═════ DATA SEGMENT

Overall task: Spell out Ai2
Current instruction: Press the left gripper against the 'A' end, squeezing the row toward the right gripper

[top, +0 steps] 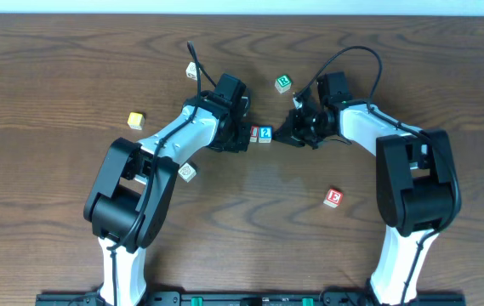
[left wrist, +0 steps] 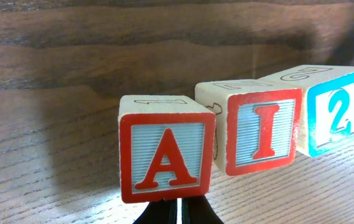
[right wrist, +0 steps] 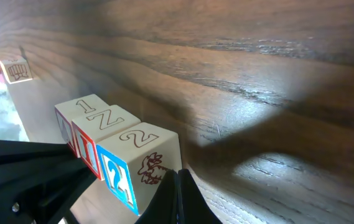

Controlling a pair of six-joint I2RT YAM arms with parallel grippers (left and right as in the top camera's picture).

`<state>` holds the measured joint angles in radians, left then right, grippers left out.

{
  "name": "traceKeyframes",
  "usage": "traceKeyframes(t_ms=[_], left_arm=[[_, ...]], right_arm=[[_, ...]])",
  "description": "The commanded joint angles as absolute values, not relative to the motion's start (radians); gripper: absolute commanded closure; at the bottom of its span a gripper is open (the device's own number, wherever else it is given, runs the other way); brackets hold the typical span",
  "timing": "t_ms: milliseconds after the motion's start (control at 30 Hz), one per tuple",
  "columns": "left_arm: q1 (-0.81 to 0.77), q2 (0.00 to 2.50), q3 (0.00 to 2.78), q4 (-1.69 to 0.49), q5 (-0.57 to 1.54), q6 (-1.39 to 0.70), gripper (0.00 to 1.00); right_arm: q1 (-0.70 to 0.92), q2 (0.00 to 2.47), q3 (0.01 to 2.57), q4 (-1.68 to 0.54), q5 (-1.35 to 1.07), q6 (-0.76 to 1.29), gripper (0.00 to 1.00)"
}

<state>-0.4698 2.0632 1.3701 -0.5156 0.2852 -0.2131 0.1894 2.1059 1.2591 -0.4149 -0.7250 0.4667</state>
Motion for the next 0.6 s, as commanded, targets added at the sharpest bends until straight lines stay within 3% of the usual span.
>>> traceKeyframes(t_ms=[0,567], left_arm=[[-0.472,2.06,1.364,-0.511,0.289,-0.226,0.94],[-0.377,1.969,1.364,-0.576,0.183,-0.218,0.94]], right_arm=[[0.197,2.121,1.259,-0.416,-0.737,0.455,0.99],[0.197,2.121,1.259,-0.419,-0.737,0.455,0.98]])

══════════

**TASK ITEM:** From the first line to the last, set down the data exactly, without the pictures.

**THE COMPLETED TASK:**
Overall task: Spell out Ai2
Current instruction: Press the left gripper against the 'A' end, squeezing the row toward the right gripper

[top, +0 steps] 
[left wrist, +0 steps] 
[right wrist, +0 steps] 

Controlling a pair of six-joint I2RT YAM arms with parallel grippers (left and right as in the top camera's picture).

`<state>` holds the measured joint angles in radians, left then right, grippers left out.

{
  "name": "traceKeyframes",
  "usage": "traceKeyframes(t_ms=[_], left_arm=[[_, ...]], right_arm=[[_, ...]])",
  "description": "The commanded joint angles as absolute values, not relative to the motion's start (radians); gripper: absolute commanded closure; at the bottom of its span a gripper is open (the device's own number, wherever else it is given, runs the other way); brackets hold the typical span",
  "timing": "t_ms: milliseconds after the motion's start (control at 30 Hz), one per tuple",
  "columns": "left_arm: q1 (-0.81 to 0.77), q2 (0.00 to 2.50), q3 (0.00 to 2.78), q4 (-1.69 to 0.49), q5 (-0.57 to 1.54), q6 (-1.39 to 0.70), gripper (0.00 to 1.00); right_arm: q1 (-0.70 to 0.92), q2 (0.00 to 2.47), q3 (0.01 to 2.57), q4 (-1.68 to 0.54), q5 (-1.35 to 1.07), q6 (-0.76 to 1.29), gripper (0.00 to 1.00)"
}

<state>-0.4698 2.0632 1.3701 -0.5156 0.2852 -0.2131 0.1894 2.1059 1.2591 -0.4149 -0.7250 0.4667</state>
Motion for the next 0.6 s, as commanded, targets added at the sharpest bends until straight lines stay within 3% of the usual span.
>>> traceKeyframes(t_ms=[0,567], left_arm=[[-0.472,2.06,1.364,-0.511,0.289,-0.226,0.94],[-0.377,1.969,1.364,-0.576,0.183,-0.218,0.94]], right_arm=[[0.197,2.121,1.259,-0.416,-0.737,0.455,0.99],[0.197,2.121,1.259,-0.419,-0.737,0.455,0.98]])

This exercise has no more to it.